** Opening SUPPLIED ENTRIES block **

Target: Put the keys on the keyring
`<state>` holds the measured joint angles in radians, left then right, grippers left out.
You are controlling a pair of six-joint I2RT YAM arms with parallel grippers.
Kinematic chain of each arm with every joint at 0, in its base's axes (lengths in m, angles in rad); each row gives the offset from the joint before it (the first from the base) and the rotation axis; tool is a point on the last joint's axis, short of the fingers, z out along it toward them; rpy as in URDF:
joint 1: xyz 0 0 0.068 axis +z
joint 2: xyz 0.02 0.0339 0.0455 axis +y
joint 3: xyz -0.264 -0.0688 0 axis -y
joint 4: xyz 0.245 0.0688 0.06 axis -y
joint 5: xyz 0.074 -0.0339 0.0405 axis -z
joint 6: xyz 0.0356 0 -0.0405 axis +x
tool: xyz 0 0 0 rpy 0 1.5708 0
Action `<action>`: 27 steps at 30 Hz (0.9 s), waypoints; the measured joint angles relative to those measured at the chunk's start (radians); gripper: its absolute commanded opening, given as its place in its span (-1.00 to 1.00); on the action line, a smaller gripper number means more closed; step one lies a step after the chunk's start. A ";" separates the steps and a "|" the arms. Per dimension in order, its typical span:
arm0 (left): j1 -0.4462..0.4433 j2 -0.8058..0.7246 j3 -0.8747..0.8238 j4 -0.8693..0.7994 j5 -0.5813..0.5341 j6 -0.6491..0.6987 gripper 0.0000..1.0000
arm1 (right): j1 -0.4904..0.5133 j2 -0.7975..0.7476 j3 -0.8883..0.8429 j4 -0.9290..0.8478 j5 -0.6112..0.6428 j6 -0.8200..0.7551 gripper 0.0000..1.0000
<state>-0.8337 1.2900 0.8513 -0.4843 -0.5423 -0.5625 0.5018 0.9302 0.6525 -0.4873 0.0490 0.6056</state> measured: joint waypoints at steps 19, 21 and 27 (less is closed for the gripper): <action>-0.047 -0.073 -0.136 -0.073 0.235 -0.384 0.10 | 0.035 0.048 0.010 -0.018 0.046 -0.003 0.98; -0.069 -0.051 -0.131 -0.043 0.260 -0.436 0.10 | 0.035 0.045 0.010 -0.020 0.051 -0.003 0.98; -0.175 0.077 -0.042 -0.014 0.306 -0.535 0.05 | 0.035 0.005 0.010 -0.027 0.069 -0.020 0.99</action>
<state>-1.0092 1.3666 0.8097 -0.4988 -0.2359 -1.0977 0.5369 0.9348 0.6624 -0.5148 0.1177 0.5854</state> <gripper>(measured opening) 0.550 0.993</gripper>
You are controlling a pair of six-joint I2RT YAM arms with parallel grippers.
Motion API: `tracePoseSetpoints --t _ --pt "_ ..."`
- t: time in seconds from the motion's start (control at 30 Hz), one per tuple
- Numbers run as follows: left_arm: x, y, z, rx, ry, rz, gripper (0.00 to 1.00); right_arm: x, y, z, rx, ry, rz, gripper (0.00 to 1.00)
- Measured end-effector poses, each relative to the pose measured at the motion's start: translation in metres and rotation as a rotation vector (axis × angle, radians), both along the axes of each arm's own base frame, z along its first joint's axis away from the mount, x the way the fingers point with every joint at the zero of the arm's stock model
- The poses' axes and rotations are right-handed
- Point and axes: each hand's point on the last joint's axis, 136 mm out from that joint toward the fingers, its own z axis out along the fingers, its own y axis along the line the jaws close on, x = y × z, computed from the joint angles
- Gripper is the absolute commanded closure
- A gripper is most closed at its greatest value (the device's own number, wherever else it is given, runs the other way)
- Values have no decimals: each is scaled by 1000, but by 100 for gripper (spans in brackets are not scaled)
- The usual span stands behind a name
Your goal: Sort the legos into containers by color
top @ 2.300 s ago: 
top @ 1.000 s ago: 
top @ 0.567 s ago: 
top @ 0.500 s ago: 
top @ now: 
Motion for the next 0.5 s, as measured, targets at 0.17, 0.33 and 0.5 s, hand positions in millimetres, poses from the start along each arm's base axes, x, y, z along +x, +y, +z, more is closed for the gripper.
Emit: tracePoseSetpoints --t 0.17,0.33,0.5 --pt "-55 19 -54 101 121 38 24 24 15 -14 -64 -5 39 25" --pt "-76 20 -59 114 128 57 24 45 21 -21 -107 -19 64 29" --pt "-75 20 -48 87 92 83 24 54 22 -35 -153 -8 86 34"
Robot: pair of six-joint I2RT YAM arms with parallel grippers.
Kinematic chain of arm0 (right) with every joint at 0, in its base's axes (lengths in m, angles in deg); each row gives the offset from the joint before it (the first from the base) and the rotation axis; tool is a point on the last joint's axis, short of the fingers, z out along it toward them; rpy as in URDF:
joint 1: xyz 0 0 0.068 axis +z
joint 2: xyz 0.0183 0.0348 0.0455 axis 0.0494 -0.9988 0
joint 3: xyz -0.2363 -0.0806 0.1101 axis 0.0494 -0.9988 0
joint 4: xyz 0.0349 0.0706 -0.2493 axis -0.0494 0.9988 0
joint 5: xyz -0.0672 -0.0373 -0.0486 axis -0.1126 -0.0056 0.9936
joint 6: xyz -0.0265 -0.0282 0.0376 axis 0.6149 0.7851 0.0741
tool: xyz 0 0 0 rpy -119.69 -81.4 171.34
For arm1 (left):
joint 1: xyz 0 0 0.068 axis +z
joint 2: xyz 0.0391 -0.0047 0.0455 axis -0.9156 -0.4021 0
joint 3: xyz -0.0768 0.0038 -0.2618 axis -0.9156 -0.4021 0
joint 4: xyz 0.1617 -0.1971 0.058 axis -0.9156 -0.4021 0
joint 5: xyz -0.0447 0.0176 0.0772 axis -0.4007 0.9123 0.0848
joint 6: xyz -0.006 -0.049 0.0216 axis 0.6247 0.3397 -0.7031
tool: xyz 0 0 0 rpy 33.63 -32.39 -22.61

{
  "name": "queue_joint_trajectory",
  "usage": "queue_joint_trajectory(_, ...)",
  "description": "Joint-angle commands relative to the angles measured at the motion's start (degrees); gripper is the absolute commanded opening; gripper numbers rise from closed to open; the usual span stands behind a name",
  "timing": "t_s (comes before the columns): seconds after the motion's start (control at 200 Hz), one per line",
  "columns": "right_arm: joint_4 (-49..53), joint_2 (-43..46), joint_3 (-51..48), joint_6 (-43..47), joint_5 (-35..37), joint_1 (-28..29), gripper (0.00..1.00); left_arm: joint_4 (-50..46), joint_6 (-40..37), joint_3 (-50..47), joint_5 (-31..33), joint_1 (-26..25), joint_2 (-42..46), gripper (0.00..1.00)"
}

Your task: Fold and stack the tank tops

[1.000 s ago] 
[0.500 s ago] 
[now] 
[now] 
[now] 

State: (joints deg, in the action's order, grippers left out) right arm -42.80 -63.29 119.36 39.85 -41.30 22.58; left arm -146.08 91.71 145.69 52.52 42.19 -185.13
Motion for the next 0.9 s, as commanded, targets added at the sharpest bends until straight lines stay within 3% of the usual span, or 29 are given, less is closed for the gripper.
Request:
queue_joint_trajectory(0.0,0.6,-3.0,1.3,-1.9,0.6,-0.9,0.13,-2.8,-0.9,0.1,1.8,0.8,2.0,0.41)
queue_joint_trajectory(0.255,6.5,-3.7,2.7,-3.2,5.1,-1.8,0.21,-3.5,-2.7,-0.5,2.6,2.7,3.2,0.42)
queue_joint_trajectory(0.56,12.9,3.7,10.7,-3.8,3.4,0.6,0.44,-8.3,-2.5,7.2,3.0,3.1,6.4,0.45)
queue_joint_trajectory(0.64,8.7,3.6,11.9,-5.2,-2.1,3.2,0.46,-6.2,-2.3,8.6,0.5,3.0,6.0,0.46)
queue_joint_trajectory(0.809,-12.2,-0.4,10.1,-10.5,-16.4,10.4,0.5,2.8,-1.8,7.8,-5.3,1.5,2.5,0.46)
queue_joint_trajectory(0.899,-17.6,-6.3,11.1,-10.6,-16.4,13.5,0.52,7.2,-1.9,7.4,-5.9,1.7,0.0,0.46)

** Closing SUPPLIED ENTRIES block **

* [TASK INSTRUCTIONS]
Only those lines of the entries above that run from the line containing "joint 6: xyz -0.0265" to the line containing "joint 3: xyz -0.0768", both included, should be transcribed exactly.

* [YOUR SOLUTION]
joint 6: xyz -0.0265 -0.0282 0.0376 axis 0.6149 0.7851 0.0741
tool: xyz 0 0 0 rpy -119.69 -81.4 171.34
For arm1 (left):
joint 1: xyz 0 0 0.068 axis +z
joint 2: xyz 0.0391 -0.0047 0.0455 axis -0.9156 -0.4021 0
joint 3: xyz -0.0768 0.0038 -0.2618 axis -0.9156 -0.4021 0

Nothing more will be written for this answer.